Common carotid artery ultrasound images were acquired using a standardized protocol. The artery was scanned in the ear-ear plain with the head rotated to 45° from the midpoint. Images triggered on the R wave of the electrocardiogram were recorded in DICOM format as cine loop files for offline analysis (Carotid Analyzer; Medical Imaging Applications, Coralville, IA). The cIMT value was taken as the average of three end-diastolic measurements. cIMT measurements were made on a single segment of arterial wall 5–10 mm in length, at least 10 mm proximal to the bifurcation.

Calculations

Estimated glomerular filtration rate (eGFR) was calculated from plasma creatinine with a modified Schwartz formula, based on our previous study in adolescents with type 1 diabetes, eGFR (mL/min/1.73 m2) = 42 × height (cm)/plasma creatinine (μmol/L) (15,16), and the Zappitelli equation (age <18 years), 43.82 × (1/cystatin C)0.635 × (1/creatinine)0.547 × 1.35height (17).

Study Outcome Measures

The primary outcome measure was incidence of microalbuminuria in relation to baseline ACR tertiles. Microalbuminuria was defined as an ACR >3.5 mg/mmol (in males) or 4 mg/mmol (in females) in at least two out of three early morning urines at any study visit. Case subjects with microalbuminuria at screening were excluded from this analysis. Time to first incidence of microalbuminuria was analyzed as a time-to-event variable using the calendar date when microalbuminuria was observed or censoring at the final visit if microalbuminuria was never observed.

Secondary outcome measures included changes in cIMT between baseline and the end of study, trends in cardiovascular risk factors during the study period (blood pressure, lipid levels, hs-CRP, and ADMA), trends in renal markers (eGFR), and trends in glycemic control as measured by HbA1c.

Statistical Analysis

Data are summarized as mean ± SD or median (interquartile range) unless otherwise specified. Nonnormally distributed variables were log transformed before analysis. Between-group baseline comparisons were performed by unpaired Student t tests for continuous variables and by χ2 or Fisher exact test for categorical variables.

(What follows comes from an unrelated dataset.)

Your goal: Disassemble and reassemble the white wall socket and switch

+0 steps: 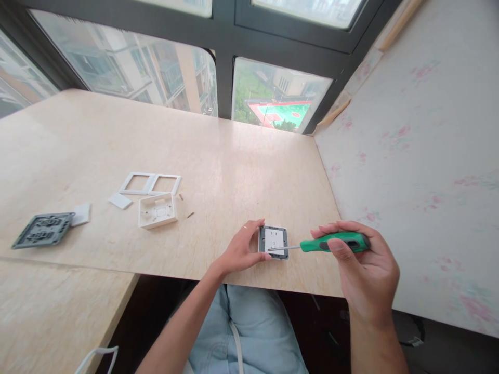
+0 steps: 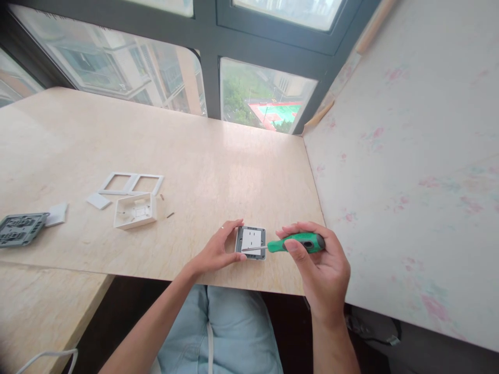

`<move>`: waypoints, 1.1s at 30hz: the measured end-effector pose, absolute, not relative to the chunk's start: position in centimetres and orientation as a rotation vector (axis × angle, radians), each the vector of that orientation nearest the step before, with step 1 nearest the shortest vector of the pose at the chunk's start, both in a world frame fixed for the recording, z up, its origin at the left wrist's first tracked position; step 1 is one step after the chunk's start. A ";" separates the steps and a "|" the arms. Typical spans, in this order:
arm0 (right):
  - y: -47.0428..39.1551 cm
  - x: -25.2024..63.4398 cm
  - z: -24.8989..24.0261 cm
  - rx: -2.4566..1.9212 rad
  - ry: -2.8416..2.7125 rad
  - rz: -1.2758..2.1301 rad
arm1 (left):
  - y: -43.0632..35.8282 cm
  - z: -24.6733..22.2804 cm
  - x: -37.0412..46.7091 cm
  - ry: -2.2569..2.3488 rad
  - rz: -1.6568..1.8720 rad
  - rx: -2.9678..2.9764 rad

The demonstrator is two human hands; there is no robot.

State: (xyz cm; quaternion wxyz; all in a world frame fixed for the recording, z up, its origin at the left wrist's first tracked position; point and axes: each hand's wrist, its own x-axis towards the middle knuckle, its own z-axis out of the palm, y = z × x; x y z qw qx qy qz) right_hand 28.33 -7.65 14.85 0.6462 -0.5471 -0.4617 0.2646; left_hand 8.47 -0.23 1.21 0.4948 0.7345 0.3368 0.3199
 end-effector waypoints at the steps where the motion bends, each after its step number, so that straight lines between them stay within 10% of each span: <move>1: -7.5 28.2 14.8 -1.246 -1.052 0.599 | -0.2 1.3 8.5 0.821 0.771 1.769; 33: -7.0 27.0 13.3 -1.269 -1.007 0.423 | -0.2 1.6 8.6 0.882 0.742 1.761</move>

For the primary end point, the assessment of the effect of the baseline ACR group (low vs. high) was performed by Kaplan-Meier estimation of survival curves (and compared by log-rank test) and by Cox proportional hazards models, and results are expressed as hazard ratios (HRs). The univariate association between baseline and longitudinal clinical and laboratory parameters (ACR category, HbA1c, age, age at diagnosis, duration, blood pressure, lipids, and eGFR) and microalbuminuria was assessed in univariate Cox regression models. Variables with P < 0.05 were then included in a multivariate model.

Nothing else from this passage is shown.